Alors que la Chine vient de ravir au Japon la place de deuxième puissance économique, je vous propose un petit retour sur les relations sino-américaines depuis 2 ans.

 

Article de février 2009 :

Vers une tension dans les relations Etats-Unis / Chine ?

 

Alors que la Chine et les Etats-Unis fêtent cette année les 30 ans de l’établissement de leurs liens diplomatiques (01/01/1979)(1), l’arrivée de la nouvelle administration Obama marquera-t-elle un tournant dans les relations bilatérales entre les deux puissances ? En 30 ans, les relations Etats-Unis/Chine sont en effet passées par des phases successives de crispation et d’apaisement. Les tensions étaient particulièrement fortes autour de l’an 2000. On se souvient des manifestations anti-américaines qui ont suivi le bombardement par l’OTAN de l’ambassade chinoise de Belgrade en mai 1999 et de l’affaire de la collision entre un avion militaire chinois et un avion espion américain au large de Hainan en Chine méridionale en avril 2001. Suite aux attentats du 11 septembre, Jiang Zemin a été l’un des premiers chefs d’Etat à adresser un message à George Bush et la détente s’est peu à peu installée.
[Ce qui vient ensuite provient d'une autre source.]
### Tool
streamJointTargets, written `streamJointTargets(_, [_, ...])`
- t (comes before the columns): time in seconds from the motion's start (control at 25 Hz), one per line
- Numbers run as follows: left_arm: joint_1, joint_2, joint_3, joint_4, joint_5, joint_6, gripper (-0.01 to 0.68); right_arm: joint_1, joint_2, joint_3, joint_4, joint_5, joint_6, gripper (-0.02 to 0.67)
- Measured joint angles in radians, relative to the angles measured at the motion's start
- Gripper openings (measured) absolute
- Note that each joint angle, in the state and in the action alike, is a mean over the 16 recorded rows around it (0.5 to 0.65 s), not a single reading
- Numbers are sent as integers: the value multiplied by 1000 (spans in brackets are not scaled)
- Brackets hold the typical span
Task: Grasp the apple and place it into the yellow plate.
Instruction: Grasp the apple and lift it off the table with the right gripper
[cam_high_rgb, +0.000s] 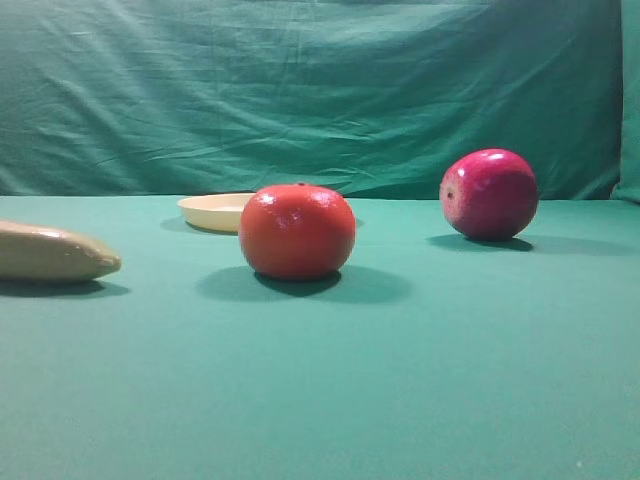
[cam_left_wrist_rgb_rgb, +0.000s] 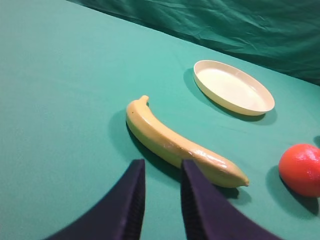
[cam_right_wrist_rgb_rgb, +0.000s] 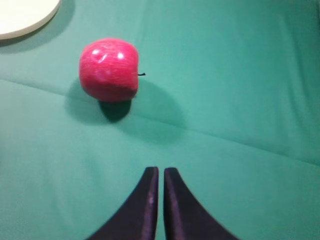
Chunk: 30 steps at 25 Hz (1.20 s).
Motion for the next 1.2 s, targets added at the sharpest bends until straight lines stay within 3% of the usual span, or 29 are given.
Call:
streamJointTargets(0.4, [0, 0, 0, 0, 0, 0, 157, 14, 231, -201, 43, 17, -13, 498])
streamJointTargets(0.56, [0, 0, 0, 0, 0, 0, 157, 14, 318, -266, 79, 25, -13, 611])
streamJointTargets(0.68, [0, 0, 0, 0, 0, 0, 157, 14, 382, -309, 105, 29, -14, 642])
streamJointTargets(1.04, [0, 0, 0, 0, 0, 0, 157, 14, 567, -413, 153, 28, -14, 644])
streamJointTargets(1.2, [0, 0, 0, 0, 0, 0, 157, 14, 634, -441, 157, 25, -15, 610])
Les relations sino-américaines se sont développées autour de rencontres comme les discussions à six sur le nucléaire nord-coréen et l’instauration du dialogue économique stratégique (DES) fin 2006.


Pékin a vu partir avec regret l’administration Bush avec laquelle les relations étaient globalement bonnes. La politique de l’administration Bush a consisté à éviter toute confrontation avec la Chine. Même si George W. Bush a reçu le Dalaï Lama, il était présent à la cérémonie d’ouverture des JO de Pékin. A tel point que les journaux officiels chinois ont salué son départ de la Maison Blanche en le qualifiant d’ « ami de la Chine ». 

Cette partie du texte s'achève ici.